I had called property mNager before lunch, she documented it,( I've met her in person several times) I said I didn't want the owner notified because if he is creep will be notified. She said I should call them or police, she was so great. She said it's not right for me to still have to live right next to him after that, I need to do what I need to do to feel comfortable in my own home, especially since most ppl are gone during the day. (jeez, can I get a freaking job!!)

Seeing the door locks being changed made me wonder if property manager did more.

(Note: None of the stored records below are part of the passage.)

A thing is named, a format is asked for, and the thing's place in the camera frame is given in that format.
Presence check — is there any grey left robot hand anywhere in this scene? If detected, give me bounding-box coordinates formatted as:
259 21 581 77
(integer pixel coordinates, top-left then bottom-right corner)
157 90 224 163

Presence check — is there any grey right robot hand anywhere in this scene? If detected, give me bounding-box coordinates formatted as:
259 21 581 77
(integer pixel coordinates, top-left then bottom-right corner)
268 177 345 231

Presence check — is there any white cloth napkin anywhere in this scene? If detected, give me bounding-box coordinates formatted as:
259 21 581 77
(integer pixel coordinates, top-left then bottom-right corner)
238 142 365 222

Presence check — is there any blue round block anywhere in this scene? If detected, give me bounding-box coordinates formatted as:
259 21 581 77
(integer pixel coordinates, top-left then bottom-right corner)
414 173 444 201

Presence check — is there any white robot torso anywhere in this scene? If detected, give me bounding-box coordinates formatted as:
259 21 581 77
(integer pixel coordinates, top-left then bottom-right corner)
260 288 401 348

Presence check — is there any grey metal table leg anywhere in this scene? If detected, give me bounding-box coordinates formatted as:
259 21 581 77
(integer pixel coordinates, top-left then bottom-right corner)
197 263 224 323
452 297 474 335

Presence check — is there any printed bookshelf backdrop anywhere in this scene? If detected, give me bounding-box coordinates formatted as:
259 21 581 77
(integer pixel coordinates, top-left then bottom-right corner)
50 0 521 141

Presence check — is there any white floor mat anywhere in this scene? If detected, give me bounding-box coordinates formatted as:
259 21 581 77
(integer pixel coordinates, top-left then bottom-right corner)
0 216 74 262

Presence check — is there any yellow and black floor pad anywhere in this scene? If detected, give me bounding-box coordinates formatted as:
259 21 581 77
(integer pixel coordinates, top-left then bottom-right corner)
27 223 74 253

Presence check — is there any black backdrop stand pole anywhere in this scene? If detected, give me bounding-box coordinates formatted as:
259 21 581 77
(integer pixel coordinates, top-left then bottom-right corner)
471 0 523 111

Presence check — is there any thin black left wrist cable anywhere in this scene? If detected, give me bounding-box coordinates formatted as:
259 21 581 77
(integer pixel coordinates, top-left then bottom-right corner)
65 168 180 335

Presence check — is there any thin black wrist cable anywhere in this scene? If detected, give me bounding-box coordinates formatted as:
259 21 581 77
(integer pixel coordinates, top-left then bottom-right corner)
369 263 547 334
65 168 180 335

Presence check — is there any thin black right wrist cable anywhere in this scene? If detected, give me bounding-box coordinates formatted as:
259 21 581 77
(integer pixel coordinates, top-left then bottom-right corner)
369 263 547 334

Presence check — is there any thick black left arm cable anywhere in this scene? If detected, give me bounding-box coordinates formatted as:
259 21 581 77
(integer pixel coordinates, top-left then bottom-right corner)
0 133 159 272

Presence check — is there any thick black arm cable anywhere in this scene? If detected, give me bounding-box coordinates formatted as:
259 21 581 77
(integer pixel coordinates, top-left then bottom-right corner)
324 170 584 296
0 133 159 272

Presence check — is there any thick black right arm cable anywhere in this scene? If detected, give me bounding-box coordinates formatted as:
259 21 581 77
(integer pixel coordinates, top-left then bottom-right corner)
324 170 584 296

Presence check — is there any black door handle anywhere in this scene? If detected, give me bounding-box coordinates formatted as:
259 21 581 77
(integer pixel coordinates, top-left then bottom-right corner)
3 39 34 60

I need 10 cans of mace, 2 duc-taped to each wrist :D

In car, will update more

infomama
09-15-2011, 08:23 PM
Good job Samantha...so proud of you!

hillview
09-15-2011, 08:57 PM
So glad you got out ok. That is very scary and I have to say I would have gone in no issue. You should be safe doing that and I am a cautious person. YOU are NOT the wrong person here.

Good luck!

veronica
09-15-2011, 09:16 PM
I can't imagine how scary this situation is. I'm only reading it and have chills. He is obviously very unstable. do you have an alarm system? I'd be setting it during the day while you are home. if you do have a system, practice the "fake" code that alerts the company of an intruder.

katydid1971
09-15-2011, 10:52 PM
I read you post this morning and I didn't reply because you got such great advice. I just want to say how amazed and impressed I am with how strong you are and how well you are handling this. I don't think I would have done as well in your shoes. I hope this can be handles in a way that is best for you and your family. Good luck and hugs.

Globetrotter
09-15-2011, 11:01 PM
Kudos to you for following up on this. Please stay safe, and I hope the Creep is gone soon :(

MamaMolly
09-15-2011, 11:31 PM
Even my DH said for you to call the cops! ;) Good job, mama. They may not be moving due to mold but really due to complaints.

TwoBees
09-16-2011, 08:25 AM
OP, just read your update. So glad that you followed up and called the police. Creeps like this count on people being too scared to do anything, that's how they keep getting away with things. Stay safe!

Melanie
09-16-2011, 11:47 AM
Wow. If you don't want to call the police, I'd have your DH go over and very sternly tell him that if he comes within 6 feet of you again, calling the police would be the best outcome he will get. ETA: Saw your update, I think you did the right thing. I also think you'd be wise to carry that small bit of pepper spray anytime you leave your house for a while.